Julia Barnett Rice (May 2, 1860 – November 4, 1929) was an activist against unnecessary noise, and was the founder of The Society for the Suppression of Unnecessary Noise. Her involvement and efforts helped pass the 1907 Bennett Act, which regulated the unnecessary noise and whistling of tugboats. Her efforts improved the lives of students and hospital patients in New York City and influenced activists across the country.

== Life ==
Julia Barnett Rice was born May 2, 1860, in New Orleans, Louisiana. She died on November 4, 1929.

== Family ==
Julia was the wife of Isaac Rice, a successful businessman, whom she married on December 12, 1885. Julia was also the mother of six children Dorothy, Isaac, Marion, Marjorie, and Julian. Although she was born in New Orleans, her and her family ended up living on the Upper West Side of Manhattan at the Isaac L. Rice Mansion on Riverside Drive.

== Education ==
Julia obtained and held a medical degree from the Women’s Medical College of the New York Infirmary, but never practiced medicine. She was also well educated in music, as was her husband.

== Career ==
Julia was the intellectual partner to her husband - Isaac Rice - as well as an accomplished musician.

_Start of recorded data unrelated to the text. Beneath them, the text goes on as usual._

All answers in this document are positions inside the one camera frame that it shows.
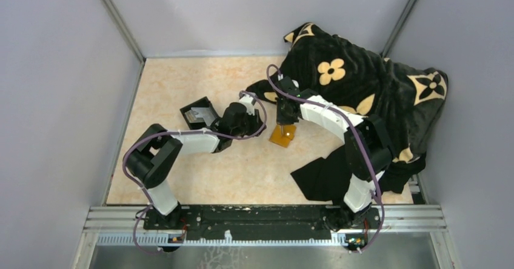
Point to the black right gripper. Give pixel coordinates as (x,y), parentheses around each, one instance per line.
(280,119)

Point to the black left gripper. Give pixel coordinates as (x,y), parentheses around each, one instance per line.
(257,122)

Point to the black plastic box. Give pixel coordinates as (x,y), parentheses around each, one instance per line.
(203,102)

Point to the white card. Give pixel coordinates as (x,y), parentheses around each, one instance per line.
(200,115)

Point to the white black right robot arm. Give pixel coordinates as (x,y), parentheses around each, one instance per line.
(367,144)

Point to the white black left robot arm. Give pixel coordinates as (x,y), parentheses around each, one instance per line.
(149,161)

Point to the black floral blanket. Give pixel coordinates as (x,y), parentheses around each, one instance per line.
(359,81)

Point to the black cloth piece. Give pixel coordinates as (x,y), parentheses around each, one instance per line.
(324,179)

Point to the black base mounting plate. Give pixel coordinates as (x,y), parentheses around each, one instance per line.
(260,222)

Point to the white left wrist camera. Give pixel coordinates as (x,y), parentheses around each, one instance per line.
(247,99)

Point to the aluminium front rail frame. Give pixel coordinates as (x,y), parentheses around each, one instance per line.
(123,225)

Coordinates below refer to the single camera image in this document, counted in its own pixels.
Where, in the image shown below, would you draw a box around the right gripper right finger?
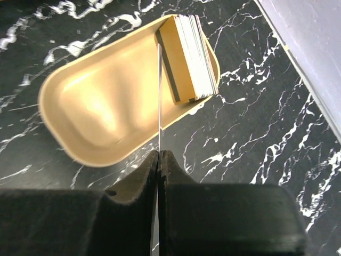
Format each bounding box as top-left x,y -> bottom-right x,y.
159,150 -> 306,255

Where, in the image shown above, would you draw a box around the white card black stripe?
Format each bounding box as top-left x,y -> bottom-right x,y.
151,43 -> 163,255

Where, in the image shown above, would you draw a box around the stack of cards in tray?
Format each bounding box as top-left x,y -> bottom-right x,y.
156,14 -> 218,105

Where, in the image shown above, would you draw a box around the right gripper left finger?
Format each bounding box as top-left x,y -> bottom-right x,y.
1,151 -> 159,255

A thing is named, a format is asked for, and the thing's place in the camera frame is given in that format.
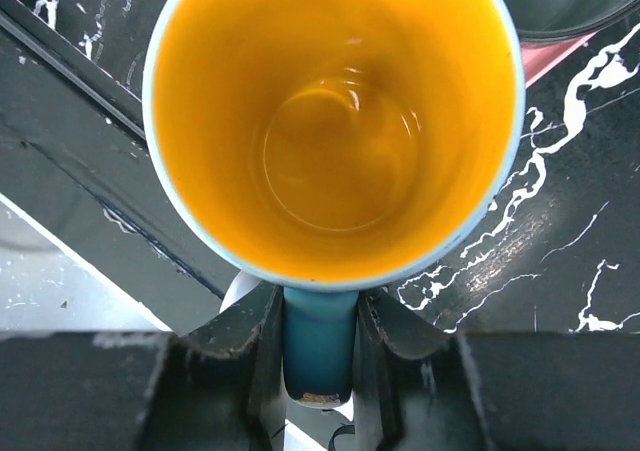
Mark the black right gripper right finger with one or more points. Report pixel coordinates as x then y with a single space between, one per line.
418 388

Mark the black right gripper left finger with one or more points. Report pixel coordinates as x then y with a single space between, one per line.
218 388

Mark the blue patterned mug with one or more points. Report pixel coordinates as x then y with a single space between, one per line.
331 147

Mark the white footed teacup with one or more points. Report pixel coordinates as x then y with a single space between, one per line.
242 284

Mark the pink plastic tray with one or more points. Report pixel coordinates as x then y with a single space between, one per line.
540 59

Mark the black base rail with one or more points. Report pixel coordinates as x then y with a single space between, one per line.
75 161

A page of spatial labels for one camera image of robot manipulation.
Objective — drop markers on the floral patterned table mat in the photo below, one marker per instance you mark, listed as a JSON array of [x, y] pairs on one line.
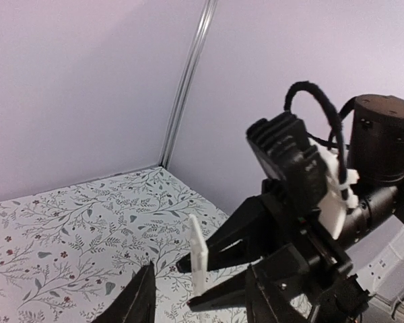
[[66, 254]]

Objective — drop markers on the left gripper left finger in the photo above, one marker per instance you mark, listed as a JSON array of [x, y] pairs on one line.
[[136, 302]]

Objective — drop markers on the white remote battery cover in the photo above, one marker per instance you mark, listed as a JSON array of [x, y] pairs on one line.
[[199, 257]]

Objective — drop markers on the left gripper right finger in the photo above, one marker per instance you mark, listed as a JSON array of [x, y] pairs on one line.
[[265, 302]]

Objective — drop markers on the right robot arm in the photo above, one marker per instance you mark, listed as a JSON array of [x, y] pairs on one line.
[[367, 135]]

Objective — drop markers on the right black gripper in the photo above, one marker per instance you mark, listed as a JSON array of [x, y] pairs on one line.
[[307, 259]]

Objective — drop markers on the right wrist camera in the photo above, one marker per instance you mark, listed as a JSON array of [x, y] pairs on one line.
[[308, 172]]

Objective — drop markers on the right aluminium frame post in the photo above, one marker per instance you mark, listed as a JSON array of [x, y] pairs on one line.
[[185, 83]]

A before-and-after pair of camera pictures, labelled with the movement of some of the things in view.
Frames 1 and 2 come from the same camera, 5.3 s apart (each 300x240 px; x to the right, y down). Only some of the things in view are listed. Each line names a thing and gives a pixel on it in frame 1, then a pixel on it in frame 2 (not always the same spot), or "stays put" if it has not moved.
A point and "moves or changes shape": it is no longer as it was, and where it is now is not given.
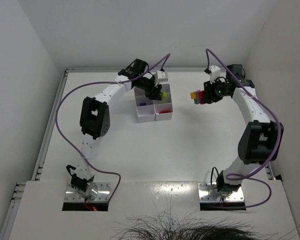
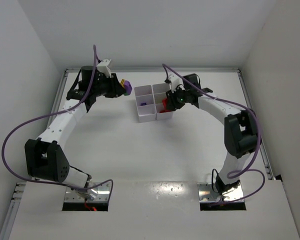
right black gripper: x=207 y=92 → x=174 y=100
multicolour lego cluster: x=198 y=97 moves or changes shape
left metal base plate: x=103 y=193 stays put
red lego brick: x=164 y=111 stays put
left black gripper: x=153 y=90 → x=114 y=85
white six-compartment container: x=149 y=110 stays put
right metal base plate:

== Society for the Suppression of Unnecessary Noise ==
Influential members were recruited, such as the “Surveyor of the Port of New York, the President of Columbia University, the Chancellor of the University of New York, a Congressman, the Commissioner of Health,” and many more.

An employee at Bellevue Hospital discussed the impact that the tugboat horns had on his patients, and how “Patients imagine demons are after them. In many cases, the shock is proved to be fatal.” This statement got Julia’s campaign going, and influenced a few other hospitals in earshot of the tugboat noises to speak up as well.

After gaining a fair amount of notice, Julia Barnett Rice recruited a number of Columbia University Students to listen, record, and account for the frequent, unbearable noise that was heard in her house. The students accounted how many tugboat whistles occurred and of those how many were unnecessary, leisure whistles between different tugboats. The students found that there were approximately 5,000 unnecessary tugboat horn noises each night. The tugboat captains were not happy with Julia’s efforts to stop their whistling, and quite a bit of controversy occurred because of it. Julia’s efforts eventually gained order that tugboats should not make unnecessary whistling, and when a specific tugboat did, Julia pressed charges and the captain ended up getting a suspension.

Finally, Julia’s efforts ended up aiding the process of passing the 1907 Bennett Act, or the “Bennett Bill.” Representative William M. Bennett of New York authorized this Bill and made it so that “Inspectors of Steamboats could regulate the whistling of Steamboats” as they wished, as long as it was under “their area of jurisdiction.” This bill ended with a victory for Julia and her war on the unnecessary noise of tugboats.

Julia was the president of the Society for the Suppression of Unnecessary Noise, and it went on to be quite successful- the New York City Board of Education even gave Julia permission to create a children’s branch of her Society. This branch included prevention of the unnecessary noise of children playing near hospitals and medical centers, and provided a reward to all children that followed. Julia’s works and efforts with this society went on to prevent unnecessary noise of all sorts- not just tugboats- and was viewed as a serious, respected Society.